Fuck, this dude knows what’s up. He’s playing Nick Cave while projecting ‘Hausu’. This isn’t a run-of-the-mill dive bar, with a baseball game on TV. This bartender is completely covered in original ink work from esteemed tattoo artists with fees higher than my rent. Damn.

His facial piercings communicate “this was expensive,” with a hint of “fuck you.” He has thick, immaculate facial hair. Black denim, tucked into Doc Martens, with black suspenders over a Death Grips tee. He hasn’t said a word to any customer, except the regular in the corner, and even then it seems like they’re talking shit about everyone else.

“Hey, sorry to ask, I bet you guys get this all the time-” and I’ve already said too much.

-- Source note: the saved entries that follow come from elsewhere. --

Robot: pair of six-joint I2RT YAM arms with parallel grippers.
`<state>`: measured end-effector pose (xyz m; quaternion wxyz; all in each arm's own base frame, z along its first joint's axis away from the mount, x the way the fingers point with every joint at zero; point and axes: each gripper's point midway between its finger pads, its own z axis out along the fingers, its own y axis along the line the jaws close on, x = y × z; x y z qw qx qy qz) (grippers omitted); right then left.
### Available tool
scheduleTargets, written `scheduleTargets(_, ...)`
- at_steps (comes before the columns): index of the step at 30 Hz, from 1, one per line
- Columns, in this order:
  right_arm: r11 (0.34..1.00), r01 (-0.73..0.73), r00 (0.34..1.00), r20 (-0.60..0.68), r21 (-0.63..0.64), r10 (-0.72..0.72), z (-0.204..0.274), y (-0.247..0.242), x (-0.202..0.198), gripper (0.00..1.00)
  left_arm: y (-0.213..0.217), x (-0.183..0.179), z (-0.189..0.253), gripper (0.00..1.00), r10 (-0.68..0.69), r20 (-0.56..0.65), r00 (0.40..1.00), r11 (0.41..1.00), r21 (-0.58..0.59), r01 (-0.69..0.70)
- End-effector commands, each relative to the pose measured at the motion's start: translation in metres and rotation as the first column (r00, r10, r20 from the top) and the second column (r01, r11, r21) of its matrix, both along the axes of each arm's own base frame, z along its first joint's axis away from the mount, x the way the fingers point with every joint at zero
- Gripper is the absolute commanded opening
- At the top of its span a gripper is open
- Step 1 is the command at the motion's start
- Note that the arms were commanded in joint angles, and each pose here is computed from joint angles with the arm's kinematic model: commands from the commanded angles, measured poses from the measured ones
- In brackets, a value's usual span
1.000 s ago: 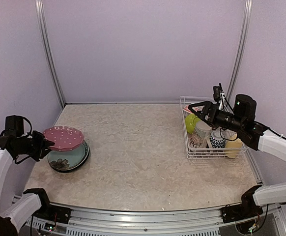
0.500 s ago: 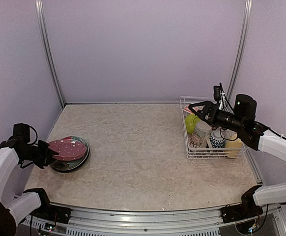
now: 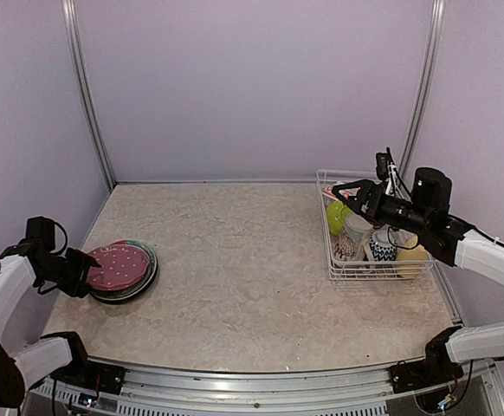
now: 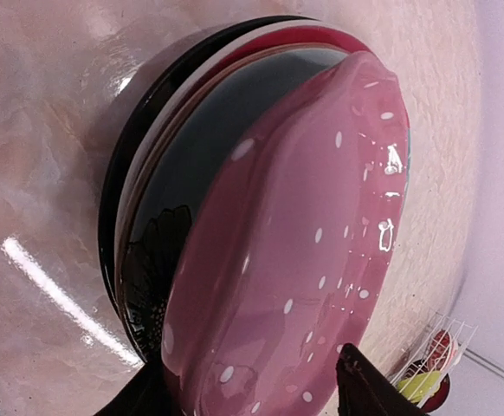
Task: Unload the mixed dishes from the dish rack
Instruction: Place the plate on the plate, then grab the plate from the dish rack.
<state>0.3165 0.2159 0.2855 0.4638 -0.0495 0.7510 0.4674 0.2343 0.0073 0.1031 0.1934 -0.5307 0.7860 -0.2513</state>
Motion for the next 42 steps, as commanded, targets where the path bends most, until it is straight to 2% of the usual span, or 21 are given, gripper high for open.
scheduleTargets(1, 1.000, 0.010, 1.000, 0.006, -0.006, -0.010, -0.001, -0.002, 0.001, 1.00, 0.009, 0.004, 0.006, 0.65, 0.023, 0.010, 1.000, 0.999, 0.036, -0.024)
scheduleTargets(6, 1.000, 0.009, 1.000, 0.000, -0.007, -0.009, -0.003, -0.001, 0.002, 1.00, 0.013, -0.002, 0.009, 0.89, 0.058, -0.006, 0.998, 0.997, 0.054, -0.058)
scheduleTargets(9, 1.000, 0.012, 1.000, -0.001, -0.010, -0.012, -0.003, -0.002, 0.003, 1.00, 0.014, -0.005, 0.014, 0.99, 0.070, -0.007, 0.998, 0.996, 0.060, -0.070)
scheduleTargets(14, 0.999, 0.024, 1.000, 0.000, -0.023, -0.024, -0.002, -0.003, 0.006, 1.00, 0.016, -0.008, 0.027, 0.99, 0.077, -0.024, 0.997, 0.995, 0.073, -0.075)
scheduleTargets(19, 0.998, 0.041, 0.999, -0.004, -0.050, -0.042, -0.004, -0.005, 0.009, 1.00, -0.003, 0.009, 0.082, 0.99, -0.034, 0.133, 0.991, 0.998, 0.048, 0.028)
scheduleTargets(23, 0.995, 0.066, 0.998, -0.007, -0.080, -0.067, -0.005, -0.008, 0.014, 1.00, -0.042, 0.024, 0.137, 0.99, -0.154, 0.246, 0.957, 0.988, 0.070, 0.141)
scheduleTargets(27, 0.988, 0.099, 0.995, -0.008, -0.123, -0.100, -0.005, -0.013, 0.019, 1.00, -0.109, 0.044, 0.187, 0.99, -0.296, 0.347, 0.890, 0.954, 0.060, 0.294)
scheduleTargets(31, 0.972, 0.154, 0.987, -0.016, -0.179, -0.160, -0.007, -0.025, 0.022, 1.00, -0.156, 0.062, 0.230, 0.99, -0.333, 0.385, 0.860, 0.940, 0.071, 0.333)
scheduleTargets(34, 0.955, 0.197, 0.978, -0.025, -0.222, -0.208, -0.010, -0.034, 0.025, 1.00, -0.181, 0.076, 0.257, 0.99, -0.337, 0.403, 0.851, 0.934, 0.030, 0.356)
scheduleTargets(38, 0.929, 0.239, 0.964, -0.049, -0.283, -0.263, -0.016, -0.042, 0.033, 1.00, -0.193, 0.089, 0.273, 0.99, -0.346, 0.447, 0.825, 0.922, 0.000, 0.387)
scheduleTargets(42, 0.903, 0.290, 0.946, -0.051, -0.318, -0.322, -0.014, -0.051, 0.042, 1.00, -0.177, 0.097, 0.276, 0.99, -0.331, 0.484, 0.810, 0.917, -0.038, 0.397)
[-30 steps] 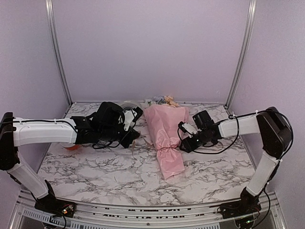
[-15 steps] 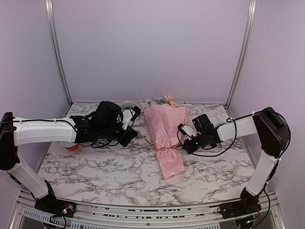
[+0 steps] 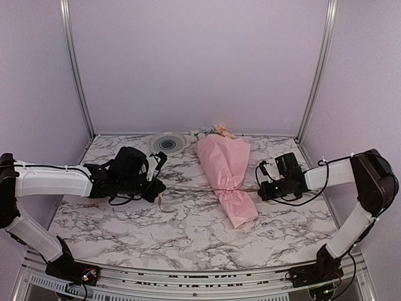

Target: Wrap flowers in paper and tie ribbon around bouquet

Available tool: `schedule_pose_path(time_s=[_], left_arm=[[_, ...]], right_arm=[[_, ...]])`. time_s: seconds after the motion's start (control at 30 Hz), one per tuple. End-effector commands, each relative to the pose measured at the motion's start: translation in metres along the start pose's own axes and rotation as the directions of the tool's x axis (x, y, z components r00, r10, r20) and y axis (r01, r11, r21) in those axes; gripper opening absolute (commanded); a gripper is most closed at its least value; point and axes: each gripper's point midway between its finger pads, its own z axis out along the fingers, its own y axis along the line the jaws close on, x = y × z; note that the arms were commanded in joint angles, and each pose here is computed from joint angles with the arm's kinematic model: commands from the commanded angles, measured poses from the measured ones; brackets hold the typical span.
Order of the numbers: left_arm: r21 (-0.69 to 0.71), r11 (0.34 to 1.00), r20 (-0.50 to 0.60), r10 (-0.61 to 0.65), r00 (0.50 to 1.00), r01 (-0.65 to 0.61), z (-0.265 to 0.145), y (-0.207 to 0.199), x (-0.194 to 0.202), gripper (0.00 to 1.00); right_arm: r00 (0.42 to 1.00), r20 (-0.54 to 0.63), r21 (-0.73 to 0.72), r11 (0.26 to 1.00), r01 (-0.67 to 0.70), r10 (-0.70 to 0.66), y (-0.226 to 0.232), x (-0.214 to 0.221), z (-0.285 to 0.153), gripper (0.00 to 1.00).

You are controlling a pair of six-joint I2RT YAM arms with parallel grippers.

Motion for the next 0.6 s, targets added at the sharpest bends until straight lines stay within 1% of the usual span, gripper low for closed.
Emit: schedule_pose_path(time_s=[0.0,0.17,0.27,0.33,0.57], left_arm=[[-0.083,0.992,0.030,-0.092,0.995,0.094,-0.014,0.027,0.006,0.00],[-0.146,0.977,-0.017,-0.160,0.987,0.156,-0.015,0.044,0.033,0.00],[-0.199,0.959,-0.063,-0.220,0.974,0.203,-0.016,0.059,0.061,0.00],[-0.221,0.947,-0.066,-0.254,0.965,0.235,-0.018,0.067,0.070,0.00],[-0.227,0.943,-0.083,-0.267,0.960,0.243,-0.016,0.068,0.076,0.00]], right_arm=[[0.989,0.066,0.086,0.986,-0.140,0.135,-0.037,-0.009,-0.014,0.00],[0.984,0.032,0.130,0.975,-0.181,0.178,-0.053,0.003,-0.011,0.00],[0.979,0.042,0.169,0.965,-0.203,0.198,-0.063,0.005,-0.014,0.00],[0.975,0.047,0.180,0.958,-0.224,0.219,-0.070,0.006,-0.017,0.00],[0.973,0.022,0.182,0.956,-0.229,0.229,-0.072,0.009,-0.015,0.00]])
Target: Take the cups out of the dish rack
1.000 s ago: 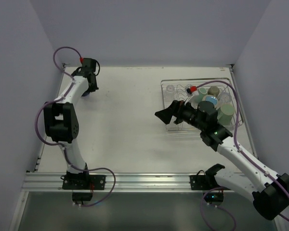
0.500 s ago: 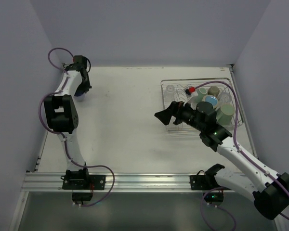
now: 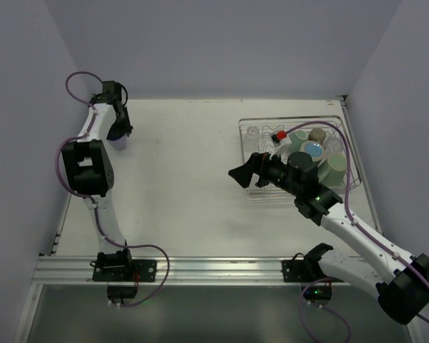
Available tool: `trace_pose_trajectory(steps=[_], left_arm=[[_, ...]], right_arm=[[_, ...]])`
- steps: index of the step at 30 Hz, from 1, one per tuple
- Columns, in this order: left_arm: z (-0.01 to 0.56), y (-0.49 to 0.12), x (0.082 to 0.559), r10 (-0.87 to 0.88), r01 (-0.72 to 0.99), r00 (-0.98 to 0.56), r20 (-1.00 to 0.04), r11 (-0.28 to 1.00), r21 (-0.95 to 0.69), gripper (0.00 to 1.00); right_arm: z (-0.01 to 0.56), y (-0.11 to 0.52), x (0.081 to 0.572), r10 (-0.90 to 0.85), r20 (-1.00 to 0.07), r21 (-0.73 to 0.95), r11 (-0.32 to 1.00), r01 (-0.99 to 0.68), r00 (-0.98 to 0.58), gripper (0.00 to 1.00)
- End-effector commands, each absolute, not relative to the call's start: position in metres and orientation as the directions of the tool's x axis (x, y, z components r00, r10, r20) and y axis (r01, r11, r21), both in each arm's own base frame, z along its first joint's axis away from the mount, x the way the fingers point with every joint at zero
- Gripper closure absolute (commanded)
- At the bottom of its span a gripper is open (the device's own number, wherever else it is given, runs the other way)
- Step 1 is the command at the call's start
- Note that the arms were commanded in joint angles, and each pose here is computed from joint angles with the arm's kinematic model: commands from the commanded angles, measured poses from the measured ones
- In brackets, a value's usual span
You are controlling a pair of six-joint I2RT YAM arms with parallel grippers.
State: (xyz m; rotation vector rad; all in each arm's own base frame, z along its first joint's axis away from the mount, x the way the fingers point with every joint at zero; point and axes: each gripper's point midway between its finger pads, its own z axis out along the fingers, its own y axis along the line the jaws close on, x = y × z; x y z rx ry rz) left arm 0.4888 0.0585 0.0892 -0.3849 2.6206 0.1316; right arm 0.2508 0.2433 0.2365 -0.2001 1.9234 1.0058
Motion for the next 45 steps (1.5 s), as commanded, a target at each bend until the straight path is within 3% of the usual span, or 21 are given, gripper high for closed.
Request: trace_pose_trajectory(steps=[1,11,14,15,18,22,23,25,26,28,29,31,32,34,37,40,45], left_arm=[[0.108,0.064,0.497,-0.237,-0.290,-0.823,-0.516,0.957,0.023,0.64],[0.128,0.071,0.503,-0.235,-0.310,-0.792,-0.564,0.950,0.040,0.35],[0.144,0.073,0.506,-0.239,-0.324,-0.762,-0.602,0.946,0.035,0.20],[0.150,0.074,0.507,-0.240,-0.328,-0.749,-0.618,0.944,0.031,0.00],[0.186,0.073,0.510,-0.246,-0.336,-0.686,-0.685,0.942,-0.002,0.00],[0.246,0.067,0.511,-0.266,-0.340,-0.553,-0.790,0.937,-0.078,0.00],[0.262,0.065,0.513,-0.266,-0.332,-0.502,-0.823,0.938,-0.101,0.00],[0.309,0.055,0.501,-0.269,-0.319,-0.396,-0.878,0.937,-0.144,0.00],[0.313,0.048,0.494,-0.273,-0.310,-0.377,-0.885,0.938,-0.158,0.00],[0.366,0.028,0.473,-0.279,-0.247,-0.241,-0.930,0.944,-0.219,0.00],[0.356,0.000,0.462,-0.276,-0.193,-0.257,-0.926,0.954,-0.230,0.00],[0.400,-0.042,0.429,-0.321,-0.020,-0.145,-0.936,0.947,-0.321,0.00],[0.382,-0.073,0.414,-0.339,0.049,-0.189,-0.922,0.934,-0.354,0.00],[0.423,-0.113,0.360,-0.459,0.265,-0.103,-0.882,0.842,-0.469,0.00],[0.435,-0.142,0.325,-0.561,0.375,-0.149,-0.815,0.730,-0.571,0.00],[0.440,-0.157,0.300,-0.625,0.413,-0.190,-0.757,0.649,-0.639,0.00],[0.447,-0.171,0.278,-0.659,0.445,-0.233,-0.715,0.581,-0.681,0.00]], right_arm=[[0.253,0.242,0.255,0.264,-0.819,0.539,0.659,-0.525,-0.510,0.01],[0.254,0.242,0.256,0.263,-0.826,0.529,0.666,-0.526,-0.498,0.01],[0.255,0.241,0.256,0.264,-0.828,0.527,0.669,-0.525,-0.495,0.01],[0.255,0.240,0.256,0.264,-0.830,0.524,0.673,-0.522,-0.492,0.01],[0.255,0.237,0.258,0.263,-0.833,0.516,0.688,-0.511,-0.487,0.01],[0.250,0.230,0.263,0.260,-0.835,0.500,0.726,-0.472,-0.485,0.09],[0.248,0.228,0.265,0.256,-0.835,0.494,0.738,-0.460,-0.487,0.17],[0.243,0.219,0.270,0.256,-0.837,0.476,0.776,-0.413,-0.483,0.24],[0.240,0.215,0.272,0.252,-0.839,0.464,0.793,-0.393,-0.482,0.35],[0.230,0.202,0.279,0.244,-0.842,0.428,0.845,-0.320,-0.481,0.46],[0.226,0.197,0.282,0.237,-0.846,0.409,0.864,-0.295,-0.478,0.51],[0.219,0.185,0.287,0.221,-0.850,0.365,0.901,-0.234,-0.478,0.56],[0.210,0.181,0.289,0.206,-0.847,0.345,0.915,-0.210,-0.490,0.56],[0.199,0.175,0.293,0.182,-0.840,0.306,0.937,-0.170,-0.511,0.57],[0.189,0.170,0.298,0.163,-0.837,0.273,0.952,-0.141,-0.523,0.52],[0.174,0.170,0.304,0.131,-0.815,0.235,0.965,-0.116,-0.565,0.37],[0.156,0.174,0.315,0.105,-0.787,0.196,0.977,-0.085,-0.607,0.33]])
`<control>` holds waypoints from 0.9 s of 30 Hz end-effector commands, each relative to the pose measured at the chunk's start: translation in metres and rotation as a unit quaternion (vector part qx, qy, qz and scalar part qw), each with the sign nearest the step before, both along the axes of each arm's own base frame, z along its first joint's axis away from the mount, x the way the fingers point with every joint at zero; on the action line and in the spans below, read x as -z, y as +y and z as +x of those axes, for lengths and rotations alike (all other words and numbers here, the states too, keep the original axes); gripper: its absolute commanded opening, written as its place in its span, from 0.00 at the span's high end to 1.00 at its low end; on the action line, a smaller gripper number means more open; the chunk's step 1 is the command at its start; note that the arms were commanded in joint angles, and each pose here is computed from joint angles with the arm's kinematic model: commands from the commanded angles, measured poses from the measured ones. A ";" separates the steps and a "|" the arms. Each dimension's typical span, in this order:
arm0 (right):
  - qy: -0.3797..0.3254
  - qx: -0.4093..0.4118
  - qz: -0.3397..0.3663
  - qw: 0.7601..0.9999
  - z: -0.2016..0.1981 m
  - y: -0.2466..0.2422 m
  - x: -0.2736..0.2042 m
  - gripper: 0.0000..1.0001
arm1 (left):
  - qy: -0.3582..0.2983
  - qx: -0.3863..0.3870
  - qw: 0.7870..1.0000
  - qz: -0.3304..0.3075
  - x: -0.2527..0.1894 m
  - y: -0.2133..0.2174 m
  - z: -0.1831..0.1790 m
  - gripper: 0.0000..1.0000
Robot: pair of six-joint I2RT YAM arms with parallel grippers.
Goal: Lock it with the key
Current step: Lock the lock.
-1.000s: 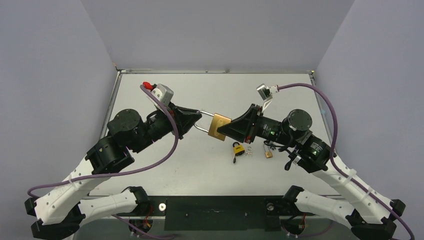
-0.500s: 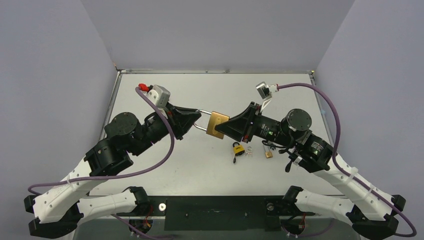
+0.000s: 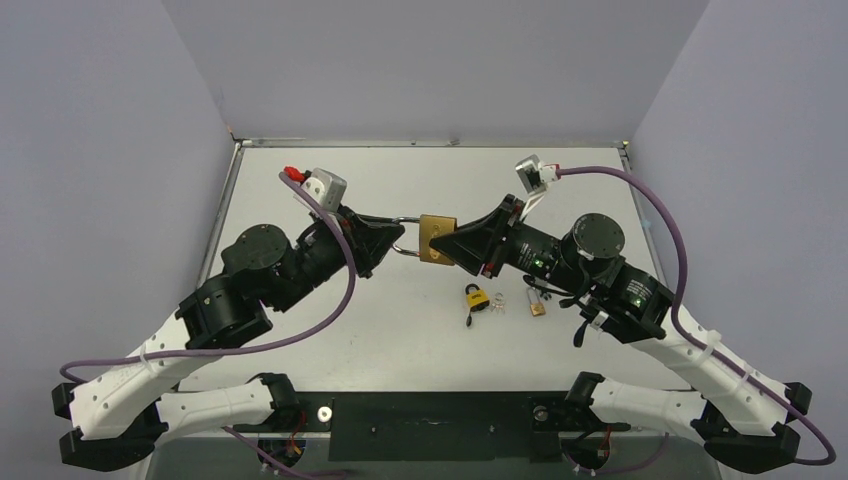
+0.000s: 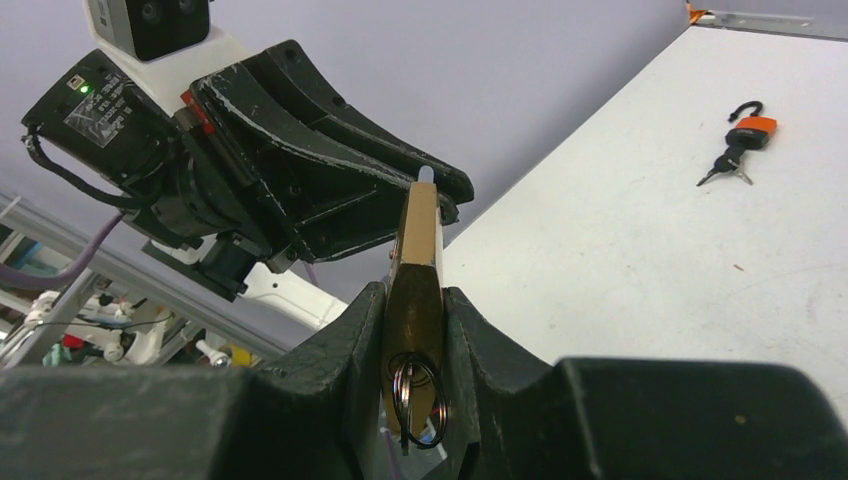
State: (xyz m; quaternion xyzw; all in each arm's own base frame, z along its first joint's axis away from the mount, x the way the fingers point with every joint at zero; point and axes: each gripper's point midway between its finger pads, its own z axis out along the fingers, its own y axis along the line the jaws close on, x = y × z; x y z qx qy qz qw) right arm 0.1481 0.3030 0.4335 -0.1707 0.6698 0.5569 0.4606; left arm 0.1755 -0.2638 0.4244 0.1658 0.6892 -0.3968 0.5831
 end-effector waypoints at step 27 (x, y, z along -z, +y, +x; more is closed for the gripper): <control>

His eyebrows raise. He could’ve watched 4 TikToks and gotten another tattoo in the time it took for me to blab this question out. “…I know this is super super annoying, sorry in advance, but do you happen to have a charger?” He offers his hand, saying nothing. I guess I’m supposed to give him my phone now? A meek “thank you” escapes my mouth. I look around, realizing how awkward it is without anything in my hands. I pick up a decorative old cloth-bound book from the faux library/fireplace, but the bartender shouts at me to put it back.

I go to the bathroom for any blissful variety and suddenly remember that my phone has had difficulty charging lately. I’ve had to press hard on the charge port or jiggle it around while inside. When I come out of the bathroom, I ask, “Hey, so sorry to be annoying, but my phone doesn’t always charge. It’s old and kinda weird. Could you check and make sure it’s actually charging?” The bartender stares at me with a deep annoyance, too uncaring to be called hatred. He walks to the register, checks my phone and mumbles, “It’s charging, OK?” Fantastic.

The bar starts to get busy so I close out. Now he’s playing Lydia Lunch while projecting ‘Wild at Heart’. Fuck. He’s so cool. It’s about a block away that I realize I’ve left my phone behind, knowing I can never go back for it.